Когда мне было уже лет тридцать пять, я смотрел фильм «Искусственный разум» Спилберга. Я помню, уже живу в унаследованной квартире, у меня уже есть поэтическая слава, есть то и есть другое, у меня уже масса проблем, которых, как мне кажется, врагу не пожелаешь, случилась, у меня есть сила и прочее – то есть мне кажется, что я уже огонь и воду прошел. Я смотрю этот фильм, он снят очень хорошо, но меня ужасно раздражает своим американским, трудно объяснимым чувством очевидности. Там все слишком выпрямлено, как в комиксе. Я смотрю, я смотрю, а он еще бесконечно длинный, и поэтому он длится и длится. Я смотрю и бешусь: эх, вы, целлулоидные американцы, как же вам не скучно? А сюжет там – если помните – про мальчика, робота, от которого отказались: сначала запустили программу любви (а ему теперь навеки шесть лет), а потом отказались. Выбросили, как ненужную уже стиральную машину нового поколения, и вот он путешествует. И пока он путешествует в поисках мамы, которая от него отказалась, мир меняется, он сам проваливается на дно океана и лежит там миллионы лет, и все умирают, а он все твердит какую-то свою сиротскую галиматью.

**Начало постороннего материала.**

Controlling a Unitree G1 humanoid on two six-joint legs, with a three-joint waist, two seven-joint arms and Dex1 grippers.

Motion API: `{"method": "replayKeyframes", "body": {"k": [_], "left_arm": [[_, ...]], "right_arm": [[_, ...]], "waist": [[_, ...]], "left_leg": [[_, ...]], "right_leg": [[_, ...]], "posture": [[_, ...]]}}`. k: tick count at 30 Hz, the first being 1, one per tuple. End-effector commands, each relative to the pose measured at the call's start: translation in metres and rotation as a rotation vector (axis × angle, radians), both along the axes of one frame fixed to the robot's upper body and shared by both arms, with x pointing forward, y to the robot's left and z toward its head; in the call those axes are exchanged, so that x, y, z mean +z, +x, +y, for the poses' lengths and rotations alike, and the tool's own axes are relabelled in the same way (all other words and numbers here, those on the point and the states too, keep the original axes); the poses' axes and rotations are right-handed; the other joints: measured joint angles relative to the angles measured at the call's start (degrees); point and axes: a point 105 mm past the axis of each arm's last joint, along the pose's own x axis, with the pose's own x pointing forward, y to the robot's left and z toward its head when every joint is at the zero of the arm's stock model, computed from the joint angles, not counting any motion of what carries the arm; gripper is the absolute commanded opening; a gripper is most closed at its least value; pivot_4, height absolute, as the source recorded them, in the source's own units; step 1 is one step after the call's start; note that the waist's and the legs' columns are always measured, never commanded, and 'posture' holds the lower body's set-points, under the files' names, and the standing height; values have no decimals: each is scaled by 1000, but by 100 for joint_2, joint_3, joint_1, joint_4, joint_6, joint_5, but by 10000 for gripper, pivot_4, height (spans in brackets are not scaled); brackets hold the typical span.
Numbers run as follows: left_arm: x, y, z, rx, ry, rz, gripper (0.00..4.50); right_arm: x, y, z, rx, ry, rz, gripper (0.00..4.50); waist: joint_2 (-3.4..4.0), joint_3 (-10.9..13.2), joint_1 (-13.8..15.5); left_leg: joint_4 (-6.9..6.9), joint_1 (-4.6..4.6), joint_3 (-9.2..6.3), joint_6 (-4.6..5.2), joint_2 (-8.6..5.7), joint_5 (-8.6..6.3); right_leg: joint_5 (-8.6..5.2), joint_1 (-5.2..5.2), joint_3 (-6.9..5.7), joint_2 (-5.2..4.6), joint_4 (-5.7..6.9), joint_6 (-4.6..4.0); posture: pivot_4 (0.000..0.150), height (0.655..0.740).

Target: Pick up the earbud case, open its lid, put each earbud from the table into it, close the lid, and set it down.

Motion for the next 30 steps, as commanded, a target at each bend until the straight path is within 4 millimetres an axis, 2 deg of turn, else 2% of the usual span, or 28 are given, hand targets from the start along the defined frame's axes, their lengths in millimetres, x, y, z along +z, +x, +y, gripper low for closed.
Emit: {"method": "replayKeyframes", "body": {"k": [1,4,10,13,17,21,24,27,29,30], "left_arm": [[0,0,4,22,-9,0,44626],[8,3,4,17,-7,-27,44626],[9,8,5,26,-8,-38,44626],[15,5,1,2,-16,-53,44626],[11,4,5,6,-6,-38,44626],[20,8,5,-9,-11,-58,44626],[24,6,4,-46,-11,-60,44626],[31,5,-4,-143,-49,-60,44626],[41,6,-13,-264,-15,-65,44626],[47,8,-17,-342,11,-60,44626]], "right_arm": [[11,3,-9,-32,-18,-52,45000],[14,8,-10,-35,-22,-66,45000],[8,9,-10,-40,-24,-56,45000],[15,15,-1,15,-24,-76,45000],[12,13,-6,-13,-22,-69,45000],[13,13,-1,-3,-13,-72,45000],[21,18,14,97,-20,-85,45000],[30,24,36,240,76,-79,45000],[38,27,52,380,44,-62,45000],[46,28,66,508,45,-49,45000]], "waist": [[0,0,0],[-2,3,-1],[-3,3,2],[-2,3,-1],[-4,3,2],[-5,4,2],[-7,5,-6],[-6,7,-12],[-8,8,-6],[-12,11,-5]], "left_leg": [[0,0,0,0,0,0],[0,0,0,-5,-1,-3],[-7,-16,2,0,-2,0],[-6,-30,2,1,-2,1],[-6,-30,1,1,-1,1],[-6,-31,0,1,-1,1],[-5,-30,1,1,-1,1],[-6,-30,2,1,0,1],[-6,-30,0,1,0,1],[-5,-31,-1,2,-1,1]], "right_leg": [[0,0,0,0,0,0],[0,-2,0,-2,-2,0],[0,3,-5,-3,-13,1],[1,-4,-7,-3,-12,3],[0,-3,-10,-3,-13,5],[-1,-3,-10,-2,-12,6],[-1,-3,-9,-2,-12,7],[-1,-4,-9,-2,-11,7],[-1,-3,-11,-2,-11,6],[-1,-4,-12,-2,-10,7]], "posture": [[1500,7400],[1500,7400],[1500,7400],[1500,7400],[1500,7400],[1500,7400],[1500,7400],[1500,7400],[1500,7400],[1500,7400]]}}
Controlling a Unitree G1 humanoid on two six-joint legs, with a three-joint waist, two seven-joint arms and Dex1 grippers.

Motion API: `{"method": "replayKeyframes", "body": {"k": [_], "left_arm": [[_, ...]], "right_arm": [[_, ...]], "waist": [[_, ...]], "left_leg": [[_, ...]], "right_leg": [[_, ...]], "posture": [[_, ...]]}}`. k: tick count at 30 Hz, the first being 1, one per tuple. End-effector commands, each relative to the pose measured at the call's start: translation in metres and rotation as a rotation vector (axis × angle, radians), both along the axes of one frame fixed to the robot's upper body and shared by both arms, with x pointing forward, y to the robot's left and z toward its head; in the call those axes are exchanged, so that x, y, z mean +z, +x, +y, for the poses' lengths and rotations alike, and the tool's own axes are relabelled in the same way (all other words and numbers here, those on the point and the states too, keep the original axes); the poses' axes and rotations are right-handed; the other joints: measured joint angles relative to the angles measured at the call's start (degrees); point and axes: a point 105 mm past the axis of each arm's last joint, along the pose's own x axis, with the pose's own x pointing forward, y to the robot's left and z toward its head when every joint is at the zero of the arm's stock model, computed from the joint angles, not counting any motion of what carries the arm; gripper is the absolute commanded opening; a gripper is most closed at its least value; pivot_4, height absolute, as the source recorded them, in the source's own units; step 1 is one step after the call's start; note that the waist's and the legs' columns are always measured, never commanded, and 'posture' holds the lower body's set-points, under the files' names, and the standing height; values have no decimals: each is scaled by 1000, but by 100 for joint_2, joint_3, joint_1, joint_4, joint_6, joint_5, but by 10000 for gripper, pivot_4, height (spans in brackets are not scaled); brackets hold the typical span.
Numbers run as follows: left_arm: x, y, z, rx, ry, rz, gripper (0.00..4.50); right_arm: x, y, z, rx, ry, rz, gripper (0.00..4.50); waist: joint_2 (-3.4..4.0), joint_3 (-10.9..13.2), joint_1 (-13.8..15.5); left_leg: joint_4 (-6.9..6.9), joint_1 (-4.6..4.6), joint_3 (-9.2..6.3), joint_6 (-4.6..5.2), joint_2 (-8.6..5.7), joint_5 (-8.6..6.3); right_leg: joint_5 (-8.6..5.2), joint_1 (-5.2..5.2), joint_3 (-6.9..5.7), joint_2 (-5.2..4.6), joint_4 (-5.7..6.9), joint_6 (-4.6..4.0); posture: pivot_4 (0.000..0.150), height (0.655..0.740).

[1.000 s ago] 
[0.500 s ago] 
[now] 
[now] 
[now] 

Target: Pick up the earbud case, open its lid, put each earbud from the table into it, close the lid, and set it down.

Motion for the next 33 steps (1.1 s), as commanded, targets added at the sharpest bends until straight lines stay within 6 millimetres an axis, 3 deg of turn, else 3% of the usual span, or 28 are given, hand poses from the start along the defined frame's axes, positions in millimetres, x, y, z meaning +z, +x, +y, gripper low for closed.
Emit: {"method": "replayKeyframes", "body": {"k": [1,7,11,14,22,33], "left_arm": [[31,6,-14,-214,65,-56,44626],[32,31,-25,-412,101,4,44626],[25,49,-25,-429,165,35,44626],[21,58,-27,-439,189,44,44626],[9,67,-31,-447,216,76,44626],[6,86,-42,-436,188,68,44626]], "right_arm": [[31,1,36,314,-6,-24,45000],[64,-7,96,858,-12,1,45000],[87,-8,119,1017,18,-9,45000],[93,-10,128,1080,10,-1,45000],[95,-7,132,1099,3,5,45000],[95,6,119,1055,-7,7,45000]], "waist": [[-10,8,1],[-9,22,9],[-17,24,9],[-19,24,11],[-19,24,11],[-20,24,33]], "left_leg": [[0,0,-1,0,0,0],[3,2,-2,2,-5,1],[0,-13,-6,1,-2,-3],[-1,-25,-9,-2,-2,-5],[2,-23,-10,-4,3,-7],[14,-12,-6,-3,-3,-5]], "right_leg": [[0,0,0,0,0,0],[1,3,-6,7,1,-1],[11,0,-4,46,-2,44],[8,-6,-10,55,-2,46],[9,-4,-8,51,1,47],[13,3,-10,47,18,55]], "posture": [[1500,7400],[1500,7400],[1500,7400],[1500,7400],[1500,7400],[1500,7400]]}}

И вот я лежу, смотрю весь этот американский фильм, бешусь, пью – и наступает момент, когда будущие разумные существа откапывают этого маленького мальчика-робота и спрашивают, что он хочет. А все уже миллионы лет как умерли, и мира того уже нет, только пепел и прах, и пыль. А он говорит: «Я хочу увидеть свою маму».
И тут случается ужасное. Я только что злившийся на всю эту богадельню поддельную, начинаю рыдать так сильно, как не думал, что могу. И одновременно я рыдаю и удивляюсь. Если бы я смотрел в ожидании развязки, катарсиса, в предвкушении – то все бы как раз понятно было, а то ведь меня просто бесило все. Я не помню, когда это щелкнуло, но оно щелкнуло. И тогда я понял, что это никуда не уходит. До этого был уже знак, который я мог воспринять как знак, но не воспринял. Я про Толстого, когда я прочитал в его дневниках, что, когда ему было 80 лет, ему приснилась мама, и он закричал во сне, и плача проснулся. И он, как всегда со своим морализаторством, стал искать какое-то объяснение: это не мама, это абсолют, это он разнежился просто. Так вот – это не абсолют. Это горечь сиротства. И очень грустно, что это навсегда. Человек очень глупо устроен.
Ну и про Спилберга: я с большим интересом через полгода, уже совершенно другими глазами, сел смотреть этот фильм. Я его посмотрел, и в конце я опять начал плакать. Это было странно, потому что я не принадлежу к истерическому типу. Прошло еще полгода. А тогда появился в моей жизни человек, действительно близкий, у него очень сложная судьба. Он маленький и очень сильный, ему тридцать лет, а выглядит, как мальчик. Наступил третий момент просмотра. Уже мама у меня ничего не вызывает, но как только я вижу этого мальчика и досматриваю до момента «мама, мама», я начинаю рыдать от сиротства этого мальчика, чужого друга. И вдруг я понял: если фильм может три раза вызывать у меня совершенно разные эмоции, то это хороший фильм.